Two of his men seemed less sanguine. One on either side, they gripped him and drew him back. Lysinka’s second thrust missed. A third man cut at her, but she was cat-quick as before, and opened his throat halfway to his spine with a dagger slash.

The dying man reeled, then fell against Grolin. His blood poured over the baron. The baron gagged at the stench—then felt as if something warm and soothing was growing in his belly.

Where the wound had been.

As Grolin looked down, he saw the blood cease flowing from his belly. He felt more than saw flesh and internal organs knit—although not without pain.

The man with the slashed throat was now all but dead. Grolin embraced him as he would a brother. Now, his senses all alert, the baron felt life leaving the other’s body—and entering his.

In the last moments of the other’s life, the baron’s healing completed itself. His belly felt as if it had never been wounded. Moreover, it felt solid, like a wrestler’s. He looked at his arms. They were no larger, but they seemed harder, as though he were a blacksmith or a tree feller who laboured hard every day.

Grolin found himself reluctant to describe what was happening to him. As for asking why, he did not even care to guess.

The sorcerer was less accepting.

“This is not yet to be!” the voice came into his mind. “You have a power of the Death Lord already.”

“Well, then plainly I am to be his successor,” Grolin replied.

“Not without my labouring for you!” The sorcerer now blurted out his words. Grolin detected fear in the voice that spoke within his skull.

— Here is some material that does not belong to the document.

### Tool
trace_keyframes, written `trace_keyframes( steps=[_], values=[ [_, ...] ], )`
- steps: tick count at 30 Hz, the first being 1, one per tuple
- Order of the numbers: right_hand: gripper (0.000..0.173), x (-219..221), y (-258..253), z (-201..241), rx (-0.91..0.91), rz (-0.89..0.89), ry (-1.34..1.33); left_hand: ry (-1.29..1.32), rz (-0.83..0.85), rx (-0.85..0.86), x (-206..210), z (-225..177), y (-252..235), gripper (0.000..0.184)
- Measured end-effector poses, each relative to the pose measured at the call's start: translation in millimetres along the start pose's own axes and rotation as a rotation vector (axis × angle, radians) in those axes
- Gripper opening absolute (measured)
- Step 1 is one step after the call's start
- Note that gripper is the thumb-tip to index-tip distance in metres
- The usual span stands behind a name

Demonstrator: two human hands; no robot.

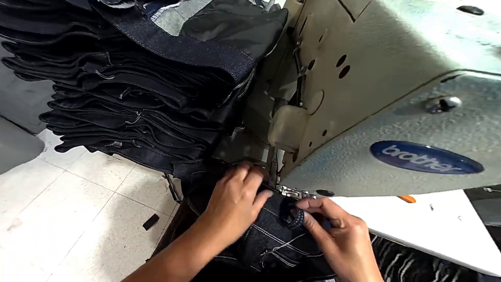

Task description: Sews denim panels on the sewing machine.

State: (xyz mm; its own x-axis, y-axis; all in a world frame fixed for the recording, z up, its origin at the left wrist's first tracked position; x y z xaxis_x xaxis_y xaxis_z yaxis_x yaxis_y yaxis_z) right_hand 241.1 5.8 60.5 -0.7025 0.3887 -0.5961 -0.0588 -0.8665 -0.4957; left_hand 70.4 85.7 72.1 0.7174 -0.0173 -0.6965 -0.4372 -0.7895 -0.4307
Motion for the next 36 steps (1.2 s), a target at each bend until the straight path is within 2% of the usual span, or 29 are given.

“I labour for myself,” Grolin said. He bent down, picked up with one hand a stone that he could not hitherto have lifted at all, and flung it. It crushed the chest of the man to his left. The man sprawled on the ground, and Grolin knelt beside him. As both his hands pressed on the man’s ruined ribcage, life again flowed out of another into Grolin.

This time when he rose, he felt as if he could lift mountains, swim oceans, or even fly. He doubted that this strength was as yet more than an illusion, perhaps even a trap.

He needed more life from others. He advanced on his companion, axe ready to strike as one of Lysinka’s fighters leaped on him from behind. He stooped and flung the man over his shoulder. The man’s dagger barely pierced his flesh, and the wound healed almost at once.

The man fell on his head, crushing his skull and breaking his neck. As Grolin knelt to absorb his life forces, the man who had served Grolin struck at the baron’s skull with a heavy club.

The blow staggered Grolin. It seemed he was not wholly invulnerable nor did loyalty seem to weigh much in the face of what he had become. But still, the blow should have shattered his skull. It did not even give him a headache.

Grolin rose and swung his axe at the club wielder. The steel cut off the man’s right arm. He screamed, turned, and tried to run. He had no more chance than a rabbit fleeing a wolf. Grolin was on him in moments, and this time he willed the life out of the man.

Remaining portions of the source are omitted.